Especially if you are not a designer yourself, or do not know what UX designers do. Assessing the abilities of UX designers would be extremely difficult.
Did you know? The majority of consumers place a high value on user experience, and 8 out of 10 of them are prepared to spend extra for an app that delivers a better user experience.
And having good UX designers on your team can give you an advantage that others don’t possess. Because of this, if you want your product to be profitable, you must hire a team of UX designers or UX designers who are actually skilled at their job.
And to avoid making any mistakes during the process, let’s take a look at 4 top red flags when hiring UX designers:
The manner in which your UX Design prospect communicates is the largest and typically the first red flag to look out for when hiring.
Are they being too verbose without getting to the heart of what they wish to say? Or perhaps they come out as a touch too casual? Were they disjointed in their explanations? How are they addressing their shortcomings?
Even while UX designers throughout the business may have outstanding expertise and experience, if they can’t communicate information in a straightforward and respectful way, it unintentionally creates a negative image.
If a candidate talks for a bit too long without saying anything of substance, naturally that’s your cue to question if they can manage to communicate efficiently with other colleagues.

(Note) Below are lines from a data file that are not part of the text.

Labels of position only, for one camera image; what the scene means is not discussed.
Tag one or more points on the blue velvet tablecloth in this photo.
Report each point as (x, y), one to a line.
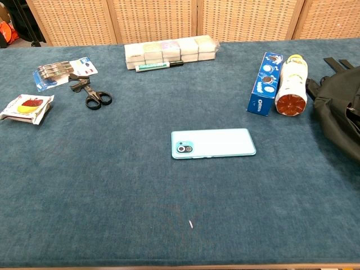
(112, 182)

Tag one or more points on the green and white marker pen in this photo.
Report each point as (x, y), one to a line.
(153, 66)

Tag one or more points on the orange object on floor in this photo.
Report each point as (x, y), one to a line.
(8, 31)

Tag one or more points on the clear plastic compartment box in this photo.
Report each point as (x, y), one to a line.
(171, 52)

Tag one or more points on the black backpack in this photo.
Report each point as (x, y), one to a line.
(337, 104)

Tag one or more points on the blue Oreo cookie box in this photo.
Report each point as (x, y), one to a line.
(264, 84)

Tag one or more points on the white snack packet with fruit print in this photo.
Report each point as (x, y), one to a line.
(26, 108)

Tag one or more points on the blister pack of pens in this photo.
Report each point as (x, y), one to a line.
(60, 73)

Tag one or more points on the wicker folding screen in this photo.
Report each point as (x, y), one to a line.
(180, 19)

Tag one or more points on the white bottle with orange base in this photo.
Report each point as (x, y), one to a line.
(292, 84)

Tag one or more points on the light blue smartphone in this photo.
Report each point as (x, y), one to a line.
(216, 143)

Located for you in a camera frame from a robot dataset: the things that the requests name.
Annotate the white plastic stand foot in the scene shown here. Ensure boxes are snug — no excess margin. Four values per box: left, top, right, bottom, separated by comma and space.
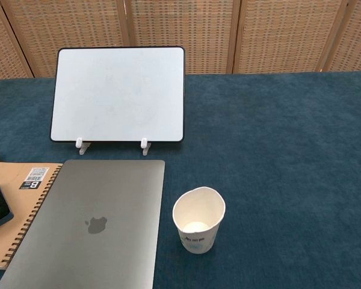
75, 137, 93, 155
140, 137, 152, 157

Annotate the blue table cloth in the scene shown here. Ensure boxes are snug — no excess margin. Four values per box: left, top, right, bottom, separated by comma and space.
0, 70, 361, 289

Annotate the grey aluminium laptop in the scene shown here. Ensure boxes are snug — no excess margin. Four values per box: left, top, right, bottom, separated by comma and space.
0, 159, 166, 289

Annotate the woven wooden folding screen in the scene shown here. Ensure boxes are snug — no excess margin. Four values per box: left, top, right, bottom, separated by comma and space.
0, 0, 361, 79

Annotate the brown spiral notebook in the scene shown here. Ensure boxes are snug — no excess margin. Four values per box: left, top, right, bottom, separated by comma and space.
0, 162, 63, 270

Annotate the white rectangular board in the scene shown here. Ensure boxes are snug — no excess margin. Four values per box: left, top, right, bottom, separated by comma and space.
49, 45, 187, 143

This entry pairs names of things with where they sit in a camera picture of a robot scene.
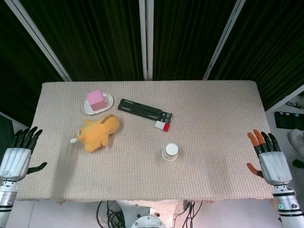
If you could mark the white and red block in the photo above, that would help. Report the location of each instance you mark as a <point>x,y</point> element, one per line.
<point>162,125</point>

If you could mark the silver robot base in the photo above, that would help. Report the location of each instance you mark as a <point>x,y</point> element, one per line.
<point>148,219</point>

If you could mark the orange plush toy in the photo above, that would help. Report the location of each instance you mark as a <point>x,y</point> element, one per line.
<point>99,133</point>

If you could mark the black folding stand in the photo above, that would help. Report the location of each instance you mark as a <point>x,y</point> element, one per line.
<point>142,109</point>

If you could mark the black electronic device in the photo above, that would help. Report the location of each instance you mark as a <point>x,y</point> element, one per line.
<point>288,120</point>

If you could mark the white partition frame post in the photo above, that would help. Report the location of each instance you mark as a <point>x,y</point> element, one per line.
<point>224,38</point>
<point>146,39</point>
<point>38,35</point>

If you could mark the white oval plate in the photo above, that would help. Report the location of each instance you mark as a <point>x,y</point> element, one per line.
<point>91,108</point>

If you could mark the white paper cup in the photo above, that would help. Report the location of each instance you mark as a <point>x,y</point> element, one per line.
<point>170,152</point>

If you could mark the pink foam cube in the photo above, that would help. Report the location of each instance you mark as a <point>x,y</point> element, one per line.
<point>96,100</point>

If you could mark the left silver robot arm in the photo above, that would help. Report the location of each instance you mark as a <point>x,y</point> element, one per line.
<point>7,197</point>

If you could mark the beige woven tablecloth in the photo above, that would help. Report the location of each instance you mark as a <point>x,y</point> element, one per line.
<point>152,166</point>

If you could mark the right silver robot hand orange fingertips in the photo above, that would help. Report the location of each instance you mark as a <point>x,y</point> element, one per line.
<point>274,166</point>

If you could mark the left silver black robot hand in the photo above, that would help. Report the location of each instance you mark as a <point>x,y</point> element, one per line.
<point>14,158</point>

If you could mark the white sneaker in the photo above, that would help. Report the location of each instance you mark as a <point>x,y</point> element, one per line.
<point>297,140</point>

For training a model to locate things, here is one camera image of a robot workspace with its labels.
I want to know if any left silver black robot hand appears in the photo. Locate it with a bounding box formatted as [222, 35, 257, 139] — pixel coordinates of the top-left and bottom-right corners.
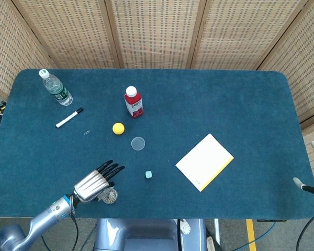
[73, 159, 126, 203]

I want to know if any clear tub of paperclips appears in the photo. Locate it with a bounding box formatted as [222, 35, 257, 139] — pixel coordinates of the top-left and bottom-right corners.
[99, 188, 119, 206]

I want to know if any clear round plastic lid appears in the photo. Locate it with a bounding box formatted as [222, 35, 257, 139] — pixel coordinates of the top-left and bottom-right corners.
[131, 136, 146, 152]

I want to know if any yellow ball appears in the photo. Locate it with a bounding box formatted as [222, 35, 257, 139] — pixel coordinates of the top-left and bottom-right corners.
[112, 122, 126, 136]

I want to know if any white marker black cap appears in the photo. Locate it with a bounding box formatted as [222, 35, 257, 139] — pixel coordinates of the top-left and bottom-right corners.
[55, 107, 84, 129]

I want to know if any blue grey robot torso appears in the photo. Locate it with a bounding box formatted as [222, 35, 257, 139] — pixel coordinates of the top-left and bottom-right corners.
[93, 218, 207, 251]

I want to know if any red NFC juice bottle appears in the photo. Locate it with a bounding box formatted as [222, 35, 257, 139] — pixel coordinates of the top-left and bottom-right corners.
[124, 86, 144, 119]

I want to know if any clear water bottle green label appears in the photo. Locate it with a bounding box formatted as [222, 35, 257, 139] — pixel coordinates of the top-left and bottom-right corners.
[38, 69, 73, 107]

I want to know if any woven folding screen panel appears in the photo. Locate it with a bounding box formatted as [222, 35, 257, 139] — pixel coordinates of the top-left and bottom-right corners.
[104, 0, 209, 70]
[0, 0, 55, 102]
[257, 0, 314, 181]
[12, 0, 121, 70]
[190, 0, 311, 71]

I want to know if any white notebook yellow spine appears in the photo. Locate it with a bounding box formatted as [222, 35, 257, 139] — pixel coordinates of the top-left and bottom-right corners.
[175, 133, 235, 192]

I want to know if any blue felt table cover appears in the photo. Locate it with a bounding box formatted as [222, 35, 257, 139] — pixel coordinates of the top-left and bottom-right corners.
[0, 69, 314, 220]

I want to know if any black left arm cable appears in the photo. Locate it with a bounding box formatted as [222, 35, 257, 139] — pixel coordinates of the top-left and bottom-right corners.
[69, 206, 80, 251]

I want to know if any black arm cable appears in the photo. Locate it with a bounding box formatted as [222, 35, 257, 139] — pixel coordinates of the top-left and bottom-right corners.
[296, 210, 314, 251]
[69, 206, 80, 251]

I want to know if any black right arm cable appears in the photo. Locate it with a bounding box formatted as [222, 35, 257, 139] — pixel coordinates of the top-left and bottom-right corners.
[296, 210, 314, 251]

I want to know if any blue cable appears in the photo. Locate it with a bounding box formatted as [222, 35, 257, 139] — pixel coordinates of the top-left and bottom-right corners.
[240, 221, 278, 250]

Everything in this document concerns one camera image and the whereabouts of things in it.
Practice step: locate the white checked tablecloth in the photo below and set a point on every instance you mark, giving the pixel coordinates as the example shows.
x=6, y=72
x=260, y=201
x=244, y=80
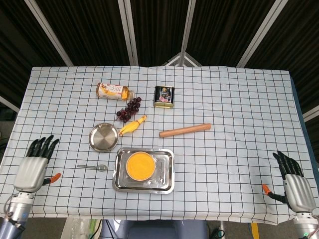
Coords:
x=224, y=161

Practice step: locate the bunch of dark red grapes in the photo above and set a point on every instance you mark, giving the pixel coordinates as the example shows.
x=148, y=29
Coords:
x=132, y=105

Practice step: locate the yellow rubber chicken toy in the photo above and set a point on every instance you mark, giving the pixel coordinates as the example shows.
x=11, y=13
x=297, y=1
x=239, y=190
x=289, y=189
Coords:
x=129, y=128

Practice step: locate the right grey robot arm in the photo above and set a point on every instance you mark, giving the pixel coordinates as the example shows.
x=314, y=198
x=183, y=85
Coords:
x=305, y=225

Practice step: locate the black luncheon meat can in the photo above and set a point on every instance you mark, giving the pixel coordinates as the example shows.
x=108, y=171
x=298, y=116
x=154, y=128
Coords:
x=163, y=95

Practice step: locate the rectangular stainless steel tray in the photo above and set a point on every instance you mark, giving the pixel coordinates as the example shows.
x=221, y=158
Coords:
x=164, y=179

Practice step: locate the black folding screen white frame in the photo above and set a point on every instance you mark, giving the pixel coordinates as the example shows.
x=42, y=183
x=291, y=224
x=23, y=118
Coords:
x=94, y=30

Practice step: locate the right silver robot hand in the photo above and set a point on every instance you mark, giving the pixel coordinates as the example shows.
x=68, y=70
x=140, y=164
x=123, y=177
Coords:
x=297, y=191

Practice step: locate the clear plastic bag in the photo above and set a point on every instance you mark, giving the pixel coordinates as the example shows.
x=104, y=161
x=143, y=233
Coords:
x=79, y=227

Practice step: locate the tea bottle with orange label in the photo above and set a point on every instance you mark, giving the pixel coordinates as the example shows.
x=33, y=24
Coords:
x=112, y=90

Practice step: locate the round stainless steel plate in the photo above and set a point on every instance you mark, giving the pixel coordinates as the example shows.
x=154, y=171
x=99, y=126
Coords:
x=103, y=137

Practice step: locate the dark blue under cloth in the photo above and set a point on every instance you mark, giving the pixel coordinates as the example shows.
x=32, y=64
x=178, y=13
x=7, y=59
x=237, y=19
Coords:
x=297, y=99

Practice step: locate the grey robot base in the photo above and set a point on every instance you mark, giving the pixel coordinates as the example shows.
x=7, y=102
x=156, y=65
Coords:
x=162, y=230

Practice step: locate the wooden rolling pin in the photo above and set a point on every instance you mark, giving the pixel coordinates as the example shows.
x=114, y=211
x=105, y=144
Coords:
x=184, y=130

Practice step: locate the small metal spoon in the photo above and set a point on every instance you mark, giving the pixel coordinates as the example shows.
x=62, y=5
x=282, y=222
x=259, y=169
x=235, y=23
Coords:
x=101, y=167

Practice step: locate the white triangular metal frame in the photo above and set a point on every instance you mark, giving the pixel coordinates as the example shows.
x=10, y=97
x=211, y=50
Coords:
x=183, y=59

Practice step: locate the white bowl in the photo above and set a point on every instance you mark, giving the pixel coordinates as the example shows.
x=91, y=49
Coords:
x=139, y=177

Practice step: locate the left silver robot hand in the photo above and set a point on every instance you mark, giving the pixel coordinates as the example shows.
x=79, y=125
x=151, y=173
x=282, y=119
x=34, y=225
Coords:
x=30, y=171

In addition, some UX designers could try to succeed by impersonating established professionals. i.e., they could exaggerate the findings of their project or research.

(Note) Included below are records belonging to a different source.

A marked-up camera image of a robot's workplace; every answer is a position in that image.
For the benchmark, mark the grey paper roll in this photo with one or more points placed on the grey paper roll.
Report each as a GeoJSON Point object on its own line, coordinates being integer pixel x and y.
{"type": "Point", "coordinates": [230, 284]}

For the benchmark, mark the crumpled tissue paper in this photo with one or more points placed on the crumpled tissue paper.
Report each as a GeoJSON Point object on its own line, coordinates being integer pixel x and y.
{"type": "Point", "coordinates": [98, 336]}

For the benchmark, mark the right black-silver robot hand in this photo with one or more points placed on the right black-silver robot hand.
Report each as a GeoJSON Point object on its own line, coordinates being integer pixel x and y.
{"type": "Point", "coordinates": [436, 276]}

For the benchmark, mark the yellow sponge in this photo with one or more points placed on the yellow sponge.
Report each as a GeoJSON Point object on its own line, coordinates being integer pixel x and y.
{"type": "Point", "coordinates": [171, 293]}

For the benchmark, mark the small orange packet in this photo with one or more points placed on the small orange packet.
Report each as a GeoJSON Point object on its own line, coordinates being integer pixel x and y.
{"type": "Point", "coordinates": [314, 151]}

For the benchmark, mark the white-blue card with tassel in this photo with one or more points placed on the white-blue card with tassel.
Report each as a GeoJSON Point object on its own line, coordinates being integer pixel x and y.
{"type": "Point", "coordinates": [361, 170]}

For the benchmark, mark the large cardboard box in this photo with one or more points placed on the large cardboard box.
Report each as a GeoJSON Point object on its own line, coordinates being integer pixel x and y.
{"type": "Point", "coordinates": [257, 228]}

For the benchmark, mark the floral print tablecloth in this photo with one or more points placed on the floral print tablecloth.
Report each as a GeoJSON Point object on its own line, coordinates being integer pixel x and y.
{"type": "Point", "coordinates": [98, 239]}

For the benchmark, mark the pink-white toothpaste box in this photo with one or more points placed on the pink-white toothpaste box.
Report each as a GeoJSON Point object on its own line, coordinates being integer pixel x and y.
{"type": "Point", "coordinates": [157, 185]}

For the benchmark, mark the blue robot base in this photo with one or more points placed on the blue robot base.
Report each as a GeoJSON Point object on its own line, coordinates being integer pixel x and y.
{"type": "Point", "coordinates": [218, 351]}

It may be difficult to spot, however, can become obvious once you start digging with deeper questions and they become lost in their responses, it may become clear.
Design Thinking and Skills
Of course, design is a major topic of discussion during the interview for UX designers. As it should.

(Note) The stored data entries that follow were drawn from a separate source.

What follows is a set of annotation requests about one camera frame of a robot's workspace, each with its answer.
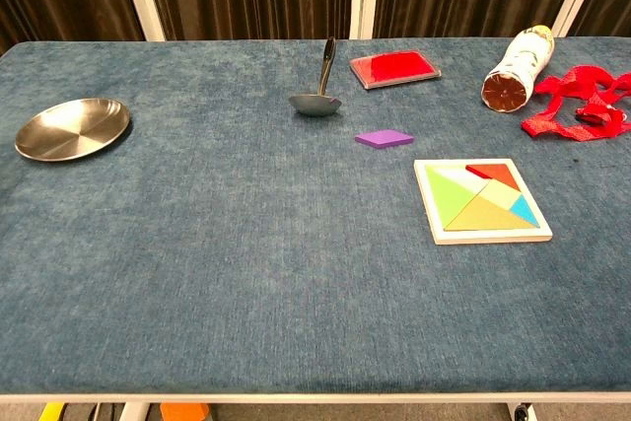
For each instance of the purple parallelogram tangram piece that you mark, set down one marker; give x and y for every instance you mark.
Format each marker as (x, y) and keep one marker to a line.
(383, 138)

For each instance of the green triangle tangram piece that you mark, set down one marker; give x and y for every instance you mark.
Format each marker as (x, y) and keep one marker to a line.
(446, 199)

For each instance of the large orange triangle tangram piece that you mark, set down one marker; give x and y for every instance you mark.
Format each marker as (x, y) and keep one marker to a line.
(485, 218)

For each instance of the white wooden tangram tray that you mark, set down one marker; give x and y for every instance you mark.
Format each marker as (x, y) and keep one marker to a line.
(485, 237)

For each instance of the red triangle tangram piece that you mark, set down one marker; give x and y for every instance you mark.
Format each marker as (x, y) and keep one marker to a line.
(499, 174)

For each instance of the yellow square tangram piece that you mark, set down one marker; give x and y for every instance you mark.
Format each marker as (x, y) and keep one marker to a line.
(500, 196)

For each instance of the cyan triangle tangram piece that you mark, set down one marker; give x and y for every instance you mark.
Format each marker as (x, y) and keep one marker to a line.
(525, 209)

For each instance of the blue table cloth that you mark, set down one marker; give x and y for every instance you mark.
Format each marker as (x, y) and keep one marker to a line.
(246, 253)

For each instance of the red ink pad box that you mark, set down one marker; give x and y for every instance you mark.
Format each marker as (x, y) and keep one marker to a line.
(394, 68)

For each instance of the labelled drink bottle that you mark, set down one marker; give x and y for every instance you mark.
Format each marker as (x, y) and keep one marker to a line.
(517, 71)

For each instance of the round stainless steel plate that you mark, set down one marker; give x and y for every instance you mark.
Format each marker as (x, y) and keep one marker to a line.
(74, 130)

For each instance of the orange object under table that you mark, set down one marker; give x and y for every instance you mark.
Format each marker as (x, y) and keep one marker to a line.
(185, 412)

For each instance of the black caster wheel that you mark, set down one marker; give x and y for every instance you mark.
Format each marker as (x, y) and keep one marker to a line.
(521, 412)

Ideal candidates should be keen to demonstrate their design prowess. You would want to pay close attention to how the applicant approaches the design process.
So how do you stick the landing? Pay attention to how the designer presents their work.
Leaders in the design industry may quickly screen out UX designers who are hesitant to consider that there may be alternative approaches to solving the problem than the one they have suggested.
You may benefit from this mindset to help you avoid employing possibly unqualified people.
Although it should go without saying, it is advisable to inquire about the candidate’s process and Tools for UI Design.
By inquiring about their workflow, you may try to see whether they have experience working in a team and their areas of expertise: Whether they solely focus on user experience for design or whether they can handle UX UI design or product responsibilities like documentation and prioritizing.
Lack of Interest or Preparation
There’s no bigger disappointment than meeting someone—during an interview—who does not share the excitement of meeting new people and getting to know them.
Even if they are competent and professional, and there is some good chemistry in the talk, it is still disappointing if they haven’t done their research about your business, your product, or your industry.
Naturally, you can’t expect your UX designer to be familiar with the accounting side of things, but if they can’t even glance at the homepage of your website, there are big questions about their motivation to work with you.
The second, and as crucial, the factor is who you are as a person. What experiences have you had in your personal and professional life, what do you value, how do you learn, and how do you handle obstacles and new situations?
It doesn’t matter how talented the applicant is as a designer, but if they act badly or let their ego get the better of them, it’s a red flag for you.